Was an Lügen über den Kosovo-Krieg noch nicht aufgedeckt worden ist, findet sich in diesem Buch. Chomskys Stärke ist dabei – wie üblich – die Menge und Qualität seiner Quellen und die Geradlinigkeit seiner Argumentation. Schwächer fällt – wie üblich – die Analyse der Beweggründe der "Reichen und Mächtigen" aus. Chomskys "Herren des Universums" erscheinen mitunter ein wenig grundlos niederträchtig und machtgeil.

In dieser Hinsicht hat "Profit over People" wesentlich mehr zu bieten. Das Buch ist untertitelt mit "Neoliberalismus und globale Weltordnung" und beschäftigt sich mit US-Außenpolitik unter ökonomischen Gesichtspunkten. Hier tauchen dann solche Begriffe auf wie "Kapitalismus", "Klassenanalyse" und "Ausbeutung". In "Profit over People" geht es nicht mehr abstrakt um "Macht", sondern konkret um Kontrolle über Menschen und Reichtum. An empirischen Beispielen zeigt Chomsky, welche grausamen Konsequenzen die von NATO/G7/WTO/IWF erzwungene Umformung der Gesellschaft hat, wenn die wirren Konzepte des Neoliberalismus gegen die Menschheit losgelassen werden.
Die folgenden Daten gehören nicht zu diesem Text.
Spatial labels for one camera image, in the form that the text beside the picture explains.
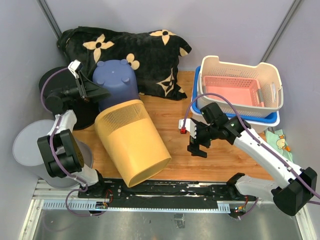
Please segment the blue bucket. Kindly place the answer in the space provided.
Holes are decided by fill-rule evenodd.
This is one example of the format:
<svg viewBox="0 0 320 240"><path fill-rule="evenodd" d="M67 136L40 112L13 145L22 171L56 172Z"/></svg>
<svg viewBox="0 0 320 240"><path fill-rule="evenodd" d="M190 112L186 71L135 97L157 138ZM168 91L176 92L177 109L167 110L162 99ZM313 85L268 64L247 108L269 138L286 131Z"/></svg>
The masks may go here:
<svg viewBox="0 0 320 240"><path fill-rule="evenodd" d="M140 98L135 72L126 59L99 61L92 80L110 93L109 97L98 102L101 112L120 103Z"/></svg>

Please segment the grey bucket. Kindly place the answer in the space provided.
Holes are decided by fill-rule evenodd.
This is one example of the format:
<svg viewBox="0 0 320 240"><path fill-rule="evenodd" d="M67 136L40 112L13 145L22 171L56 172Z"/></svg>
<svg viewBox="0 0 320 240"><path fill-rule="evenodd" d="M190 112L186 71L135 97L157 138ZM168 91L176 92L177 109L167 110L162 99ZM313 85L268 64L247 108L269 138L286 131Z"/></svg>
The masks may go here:
<svg viewBox="0 0 320 240"><path fill-rule="evenodd" d="M61 118L31 123L14 140L15 160L54 188L95 185L92 152L73 136L74 126Z"/></svg>

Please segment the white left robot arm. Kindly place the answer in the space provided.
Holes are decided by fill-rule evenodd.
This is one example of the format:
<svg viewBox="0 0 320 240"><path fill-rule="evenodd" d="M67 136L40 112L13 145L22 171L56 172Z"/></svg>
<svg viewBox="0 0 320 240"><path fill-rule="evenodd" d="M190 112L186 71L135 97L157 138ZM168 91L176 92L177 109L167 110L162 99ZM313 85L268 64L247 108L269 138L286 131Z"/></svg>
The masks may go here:
<svg viewBox="0 0 320 240"><path fill-rule="evenodd" d="M74 76L67 67L46 72L39 90L42 106L55 117L50 132L37 140L47 173L52 178L74 180L81 192L103 197L107 185L102 175L86 164L73 130L91 126L98 115L98 102L110 93L81 72Z"/></svg>

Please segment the yellow slatted basket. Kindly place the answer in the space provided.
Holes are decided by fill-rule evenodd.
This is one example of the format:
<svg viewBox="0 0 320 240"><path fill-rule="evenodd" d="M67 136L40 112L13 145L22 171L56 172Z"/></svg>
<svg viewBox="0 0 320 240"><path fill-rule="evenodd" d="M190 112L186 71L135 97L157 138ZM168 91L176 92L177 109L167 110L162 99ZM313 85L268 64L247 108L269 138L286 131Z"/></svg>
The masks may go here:
<svg viewBox="0 0 320 240"><path fill-rule="evenodd" d="M129 188L161 172L172 159L141 100L101 111L94 127Z"/></svg>

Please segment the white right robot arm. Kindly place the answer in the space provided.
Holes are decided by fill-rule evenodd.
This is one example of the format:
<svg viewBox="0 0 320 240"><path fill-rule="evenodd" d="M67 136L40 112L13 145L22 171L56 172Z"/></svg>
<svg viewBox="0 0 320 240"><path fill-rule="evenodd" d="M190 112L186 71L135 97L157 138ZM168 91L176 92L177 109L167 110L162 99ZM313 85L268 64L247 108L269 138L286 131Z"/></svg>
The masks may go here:
<svg viewBox="0 0 320 240"><path fill-rule="evenodd" d="M301 168L289 161L264 141L251 126L235 116L228 118L215 102L200 110L204 122L185 117L179 120L181 134L189 132L187 150L205 158L200 146L209 148L213 140L225 140L236 146L262 166L273 180L253 178L237 173L227 182L227 196L238 200L253 196L273 202L289 216L295 216L316 196L317 173L311 168Z"/></svg>

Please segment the black large bucket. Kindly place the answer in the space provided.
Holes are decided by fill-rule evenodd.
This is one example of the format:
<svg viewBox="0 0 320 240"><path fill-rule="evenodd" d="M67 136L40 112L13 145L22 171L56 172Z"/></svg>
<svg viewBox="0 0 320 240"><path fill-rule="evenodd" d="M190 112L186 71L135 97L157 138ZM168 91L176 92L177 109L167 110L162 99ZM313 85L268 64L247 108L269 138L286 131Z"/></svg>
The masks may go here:
<svg viewBox="0 0 320 240"><path fill-rule="evenodd" d="M66 110L73 110L77 118L74 129L83 130L94 124L95 118L99 113L97 103L86 101L82 98L70 98L65 103L59 102L57 107L53 106L54 90L64 87L73 88L75 86L75 77L68 69L64 69L63 66L47 71L38 83L39 91L42 94L41 99L45 107L54 116L63 114Z"/></svg>

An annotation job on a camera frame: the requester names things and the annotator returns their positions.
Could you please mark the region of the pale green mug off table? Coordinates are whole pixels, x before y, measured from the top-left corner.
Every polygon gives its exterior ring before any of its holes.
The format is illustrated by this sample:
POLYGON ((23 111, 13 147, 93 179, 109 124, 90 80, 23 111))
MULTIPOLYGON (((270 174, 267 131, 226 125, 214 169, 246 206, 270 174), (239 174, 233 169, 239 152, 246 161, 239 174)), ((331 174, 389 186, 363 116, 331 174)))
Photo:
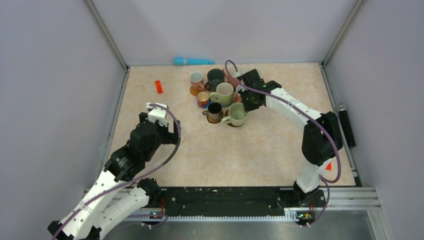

Auf die Gründe für das Comeback des in der Weltwirtschaftskrise vollständig diskreditierten (Neo-)Liberalismus – die Krise des Keynesianismus in den 1970’ern – geht Chomsky zwar nicht ein, wohl aber auf seine Folgen, die gerade in den USA und Großbritannien niemandem mehr entgehen. "Berichten des Wall Street Journal zufolge", zitiert er, "sind ‚Regierungsvertreter enttäuscht, weil es ihnen nicht gelingt, die Wähler davon zu überzeugen, daß die negativen Folgen sie nicht betreffen‘." Seattle lässt grüßen. Es ist auffällig, daß "Profit over People" nach den Protesten gegen die Welthandelsorganisation einen deutlich materialistischen Schwerpunkt hat als frühere Texte Chomskys. Sprachlich wie inhaltlich nähert sich "Profit over People" einer marxistischen Sicht. Die Zitate liefern allen, die sich die neoliberalen Standardwerke nicht im Original antun wollen, das Wichtigste, was man über diese erklärtermaßen asoziale und antipartizipatorische Lehre wissen muß.

Wenn auch in der Analyse teilweise ein wenig oberflächlich, sind Chomskys Bücher mindestens hervorragende Nachschlagewerke für die Untaten und den Zynismus des Systems, in dem wir leben. Sie bieten jede Menge wichtige Argumente für die gegenwärtigen Auseinandersetzungen – und rufen zum Widerstand. "Die Erfolge, die bisher in diesem Kampf [von unten] errungen wurden, sind durchaus ermutigend, und wir haben allen Grund zu der Annahme, daß dies auch in Zukunft so sein wird."